§ **Task instructions**
The listing is to be transcribed in full, with its images left out.

§ **Recorded data**
•••••
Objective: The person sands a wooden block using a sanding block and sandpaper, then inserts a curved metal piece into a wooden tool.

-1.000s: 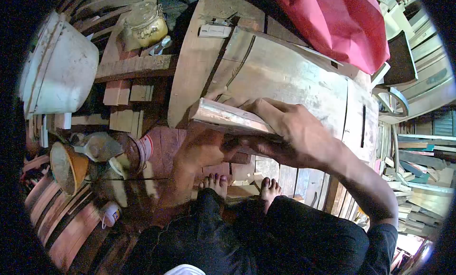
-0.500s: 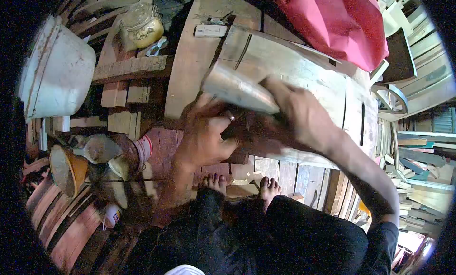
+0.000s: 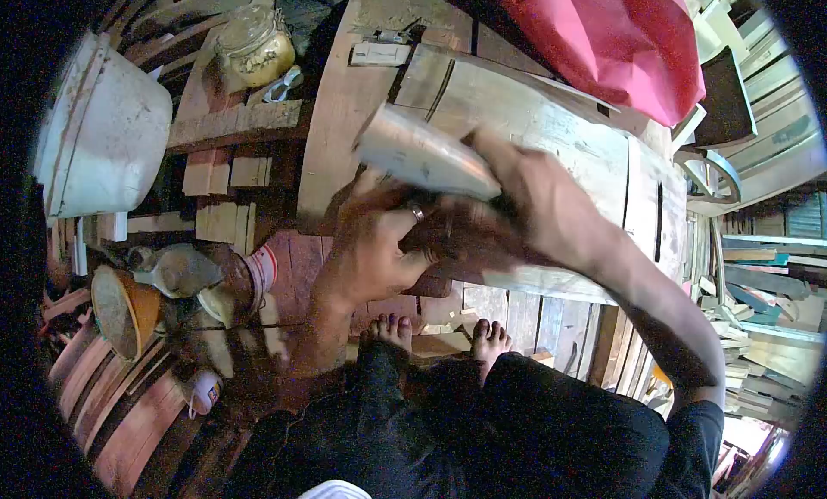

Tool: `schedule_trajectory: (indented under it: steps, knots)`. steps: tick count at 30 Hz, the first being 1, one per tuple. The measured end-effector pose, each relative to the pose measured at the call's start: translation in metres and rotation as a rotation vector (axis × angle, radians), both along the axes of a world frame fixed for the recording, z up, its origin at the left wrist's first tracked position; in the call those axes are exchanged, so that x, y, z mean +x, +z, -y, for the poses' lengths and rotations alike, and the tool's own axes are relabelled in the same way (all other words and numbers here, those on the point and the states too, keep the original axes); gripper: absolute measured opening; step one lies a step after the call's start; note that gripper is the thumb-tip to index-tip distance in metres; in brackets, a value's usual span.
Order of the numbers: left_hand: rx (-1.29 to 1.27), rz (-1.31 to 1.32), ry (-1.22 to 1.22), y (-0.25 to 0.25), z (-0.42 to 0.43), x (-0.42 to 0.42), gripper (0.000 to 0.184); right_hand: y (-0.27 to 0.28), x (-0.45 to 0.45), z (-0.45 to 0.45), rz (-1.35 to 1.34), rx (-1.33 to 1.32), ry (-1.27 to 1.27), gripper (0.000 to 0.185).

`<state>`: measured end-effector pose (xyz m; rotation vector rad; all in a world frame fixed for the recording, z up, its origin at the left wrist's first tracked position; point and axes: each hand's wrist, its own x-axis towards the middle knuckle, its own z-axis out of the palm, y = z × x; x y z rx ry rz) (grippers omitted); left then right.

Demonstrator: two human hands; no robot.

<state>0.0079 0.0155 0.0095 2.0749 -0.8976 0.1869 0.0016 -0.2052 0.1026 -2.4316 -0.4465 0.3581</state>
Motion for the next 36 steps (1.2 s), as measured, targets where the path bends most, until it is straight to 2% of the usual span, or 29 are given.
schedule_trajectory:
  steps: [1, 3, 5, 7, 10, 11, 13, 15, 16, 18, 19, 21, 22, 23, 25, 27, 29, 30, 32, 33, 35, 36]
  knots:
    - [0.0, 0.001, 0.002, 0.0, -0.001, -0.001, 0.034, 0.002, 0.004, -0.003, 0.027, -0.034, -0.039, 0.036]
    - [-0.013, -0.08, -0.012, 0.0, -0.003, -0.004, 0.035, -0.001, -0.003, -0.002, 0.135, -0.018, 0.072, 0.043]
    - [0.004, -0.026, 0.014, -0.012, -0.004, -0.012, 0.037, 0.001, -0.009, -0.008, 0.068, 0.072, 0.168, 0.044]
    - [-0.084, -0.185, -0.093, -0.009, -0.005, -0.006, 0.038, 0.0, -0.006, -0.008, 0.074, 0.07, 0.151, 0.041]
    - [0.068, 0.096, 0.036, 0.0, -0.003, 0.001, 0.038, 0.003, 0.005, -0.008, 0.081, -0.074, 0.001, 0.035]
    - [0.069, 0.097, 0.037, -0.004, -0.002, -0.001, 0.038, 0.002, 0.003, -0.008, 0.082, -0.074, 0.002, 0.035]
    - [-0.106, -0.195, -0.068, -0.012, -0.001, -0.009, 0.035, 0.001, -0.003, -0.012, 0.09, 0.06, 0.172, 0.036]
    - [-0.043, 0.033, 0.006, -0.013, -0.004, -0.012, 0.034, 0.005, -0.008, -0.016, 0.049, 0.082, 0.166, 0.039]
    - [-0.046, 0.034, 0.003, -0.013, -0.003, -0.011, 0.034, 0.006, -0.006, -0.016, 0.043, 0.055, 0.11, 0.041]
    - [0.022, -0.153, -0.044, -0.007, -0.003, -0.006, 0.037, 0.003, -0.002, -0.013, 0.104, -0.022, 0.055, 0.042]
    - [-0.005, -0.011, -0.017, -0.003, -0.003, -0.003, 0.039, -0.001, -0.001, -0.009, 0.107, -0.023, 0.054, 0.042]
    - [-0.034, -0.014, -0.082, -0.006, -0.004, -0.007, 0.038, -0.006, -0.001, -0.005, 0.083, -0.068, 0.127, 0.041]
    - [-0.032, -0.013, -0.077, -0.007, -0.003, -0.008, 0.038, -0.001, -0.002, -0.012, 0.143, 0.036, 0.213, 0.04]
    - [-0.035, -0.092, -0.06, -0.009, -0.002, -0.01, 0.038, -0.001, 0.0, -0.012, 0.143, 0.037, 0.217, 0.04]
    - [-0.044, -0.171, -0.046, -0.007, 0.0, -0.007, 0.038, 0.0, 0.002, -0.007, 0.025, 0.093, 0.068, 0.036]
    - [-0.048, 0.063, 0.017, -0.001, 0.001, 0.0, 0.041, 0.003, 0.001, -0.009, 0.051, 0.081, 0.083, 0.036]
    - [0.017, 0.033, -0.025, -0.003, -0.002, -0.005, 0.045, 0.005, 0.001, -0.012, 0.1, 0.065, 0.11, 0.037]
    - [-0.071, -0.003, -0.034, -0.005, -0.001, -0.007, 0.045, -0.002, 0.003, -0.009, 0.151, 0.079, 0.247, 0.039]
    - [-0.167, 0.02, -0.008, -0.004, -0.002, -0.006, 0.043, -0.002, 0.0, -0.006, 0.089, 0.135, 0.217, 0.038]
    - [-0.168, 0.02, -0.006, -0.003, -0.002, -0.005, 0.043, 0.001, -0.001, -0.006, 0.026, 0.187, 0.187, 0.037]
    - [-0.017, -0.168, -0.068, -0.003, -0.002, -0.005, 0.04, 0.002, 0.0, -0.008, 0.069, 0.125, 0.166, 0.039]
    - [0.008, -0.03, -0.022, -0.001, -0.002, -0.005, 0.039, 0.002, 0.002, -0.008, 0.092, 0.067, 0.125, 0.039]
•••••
§ **Answer space**
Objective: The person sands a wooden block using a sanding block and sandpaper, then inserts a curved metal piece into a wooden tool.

-1.000s: 
-0.500s: 
+0.000s: 

Tool: `schedule_trajectory: (indented under it: steps, knots)`. steps: tick count at 30 Hz, the first being 1, one per tuple. The measured end-effector pose, each relative to the pose measured at the call's start: translation in metres and rotation as a rotation vector (axis × angle, radians), both along the axes of a world frame fixed for the recording, z up, its origin at the left wrist's first tracked position; in the call those axes are exchanged, so that x, y, z mean +x, +z, -y, for the poses' lengths and rotations alike, and the tool's own axes are relabelled in the same way (all other words and numbers here, those on the point and the states too, keep the original axes); gripper: absolute measured opening; step one lies a step after the call's start; note that gripper is the thumb-tip to index-tip distance in metres; in brackets, a value's usual span.
Order of the numbers: left_hand: rx (-1.29 to 1.27), rz (-1.31 to 1.32), ry (-1.22 to 1.22), y (-0.25 to 0.25), z (-0.42 to 0.43), x (-0.42 to 0.42), gripper (0.000 to 0.184); right_hand: y (-0.27 to 0.28), x (-0.45 to 0.45), z (-0.45 to 0.45), rz (-1.35 to 1.34), rx (-1.33 to 1.32), ry (-1.27 to 1.27), gripper (0.000 to 0.185).

`<state>`: measured end-effector pose (xyz m; rotation vector rad; all in a world frame fixed for the recording, z up, its origin at the left wrist's first tracked position; point and axes: each hand's wrist, its own x-axis towards the middle knuckle, its own z-axis out of the palm, y = z × x; x y z rx ry rz) (grippers omitted); left then right.

Demonstrator: two human hands; no robot.

<state>0.0079 0.0155 0.0095 2.0749 -0.8976 0.1869 0.0016 -0.2052 0.1026 -2.4316 -0.4465 0.3581</state>
Motion for the next 36 steps (1.2 s), as measured, targets where the path bends most, until it is straight to 2% of the usual span, or 29 are given.
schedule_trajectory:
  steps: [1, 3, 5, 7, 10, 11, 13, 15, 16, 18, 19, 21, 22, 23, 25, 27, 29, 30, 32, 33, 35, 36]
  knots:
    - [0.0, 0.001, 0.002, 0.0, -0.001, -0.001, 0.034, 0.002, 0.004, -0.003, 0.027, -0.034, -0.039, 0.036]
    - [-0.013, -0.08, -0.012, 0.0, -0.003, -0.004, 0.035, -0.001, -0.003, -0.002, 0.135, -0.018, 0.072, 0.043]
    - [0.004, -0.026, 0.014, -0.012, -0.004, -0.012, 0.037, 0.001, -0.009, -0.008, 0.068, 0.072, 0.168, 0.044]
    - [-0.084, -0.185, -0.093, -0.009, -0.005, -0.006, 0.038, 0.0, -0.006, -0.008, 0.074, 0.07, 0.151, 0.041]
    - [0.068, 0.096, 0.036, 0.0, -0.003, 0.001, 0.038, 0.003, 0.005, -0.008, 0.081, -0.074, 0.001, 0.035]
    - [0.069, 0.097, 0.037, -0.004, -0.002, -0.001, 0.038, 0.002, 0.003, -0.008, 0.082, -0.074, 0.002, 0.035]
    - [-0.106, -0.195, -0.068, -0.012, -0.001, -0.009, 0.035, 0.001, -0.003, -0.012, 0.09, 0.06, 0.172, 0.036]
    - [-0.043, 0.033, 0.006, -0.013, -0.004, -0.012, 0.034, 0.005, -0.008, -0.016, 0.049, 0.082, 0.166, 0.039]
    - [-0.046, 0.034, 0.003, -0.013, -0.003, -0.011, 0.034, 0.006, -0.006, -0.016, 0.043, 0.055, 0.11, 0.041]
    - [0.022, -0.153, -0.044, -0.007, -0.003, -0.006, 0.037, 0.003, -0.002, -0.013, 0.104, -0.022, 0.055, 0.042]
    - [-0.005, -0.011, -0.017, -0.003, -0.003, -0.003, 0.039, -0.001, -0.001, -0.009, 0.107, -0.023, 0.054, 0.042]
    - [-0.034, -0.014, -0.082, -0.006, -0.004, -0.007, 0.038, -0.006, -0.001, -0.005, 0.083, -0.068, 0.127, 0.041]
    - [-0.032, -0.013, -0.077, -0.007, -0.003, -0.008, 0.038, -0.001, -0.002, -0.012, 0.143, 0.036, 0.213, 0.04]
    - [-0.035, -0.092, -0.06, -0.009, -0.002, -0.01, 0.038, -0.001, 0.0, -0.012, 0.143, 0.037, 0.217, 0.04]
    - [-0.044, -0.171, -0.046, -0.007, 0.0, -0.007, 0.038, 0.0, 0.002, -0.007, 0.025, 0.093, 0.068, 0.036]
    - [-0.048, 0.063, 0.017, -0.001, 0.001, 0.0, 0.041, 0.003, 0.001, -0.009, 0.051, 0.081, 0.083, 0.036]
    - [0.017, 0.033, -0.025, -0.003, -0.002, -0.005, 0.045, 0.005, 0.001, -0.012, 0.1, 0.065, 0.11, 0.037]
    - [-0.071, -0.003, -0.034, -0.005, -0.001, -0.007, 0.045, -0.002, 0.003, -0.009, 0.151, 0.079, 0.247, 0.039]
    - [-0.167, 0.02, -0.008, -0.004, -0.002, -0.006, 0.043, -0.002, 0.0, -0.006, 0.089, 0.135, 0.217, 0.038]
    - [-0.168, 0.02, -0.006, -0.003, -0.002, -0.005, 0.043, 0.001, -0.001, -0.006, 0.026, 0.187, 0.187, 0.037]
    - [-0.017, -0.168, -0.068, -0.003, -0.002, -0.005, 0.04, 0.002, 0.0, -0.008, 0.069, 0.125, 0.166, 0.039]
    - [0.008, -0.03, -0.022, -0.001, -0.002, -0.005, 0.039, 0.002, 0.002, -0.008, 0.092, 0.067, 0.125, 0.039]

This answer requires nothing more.